Di tutti gli artisti consunti, quello più spesso associato alla malattia è John Keats (1795-1821), un medico inglese diventato poeta: il suo ultimo anno frustrato da un amore tragico, un declino della salute, la partenza per l'Italia e la morte riassumono l'immaginario romantico al meglio. L'epidemia infuriò in tutta Europa. In Russia, le opere tardive di Anton Cechov (1869-1904) descrivevano esili personaggi che si muovevano all'interno di un sanatorio a Yalta sul Mar Nero, dove lo scrittore, egli stesso medico, era stato convalescente e stava morendo all'età di 44 anni. Victor Hugo, ne “I miserabili” (1862) usò la sfortunata Fantine che muore di tubercolosi, per potenziare moralmente Valjean.

L'opera italiana nel XIX secolo celebrava a sua volta figure simili. “La traviata” di Giuseppe Verdi, eseguita per la prima volta nel 1853 e ispirata a “La signora delle camelie” di Dumans figlio, narrava la morte della sfortunata Violetta, con le fasi finali della malattia che esplodevano in coincidenza con l'impossibilità di sposare il suo amante Alfredo. “La bohème” di Giacomo Puccini narra di un'eroina affetta da tubercolosi, Mimì, abbandonata dal suo amante Rodolfo. L'opera di Puccini non fu messa in scena fino al 1896, dopo che le nozioni romantiche di consunzione erano state spazzate via dalla dimostrazione di Robert Koch, nel 1882, sulla causa batterica della tubercolosi.

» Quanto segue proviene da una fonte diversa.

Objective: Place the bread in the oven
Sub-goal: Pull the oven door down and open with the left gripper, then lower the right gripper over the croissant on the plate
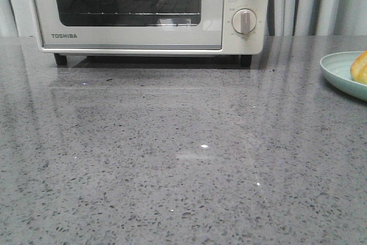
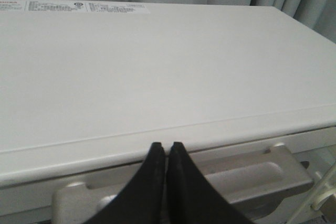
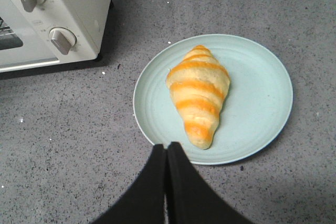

Si potrebbe pensare che Rodolfo abbandonò Mimì per paura del contagio...

Sebbene la tubercolosi non si sia estinta con il XIX secolo, e anzi compaia ancora tra le prime dieci cause di morte il suo legame con l'ideale romantico sì mostra netto all'avanzare delle conoscenze. Non c'era più nulla di nobile, suggestivo o affascinante nella nuda verità, scoperta dalla scienza, di germi nocivi che brulicano dentro i loro ospiti per causare la malattia.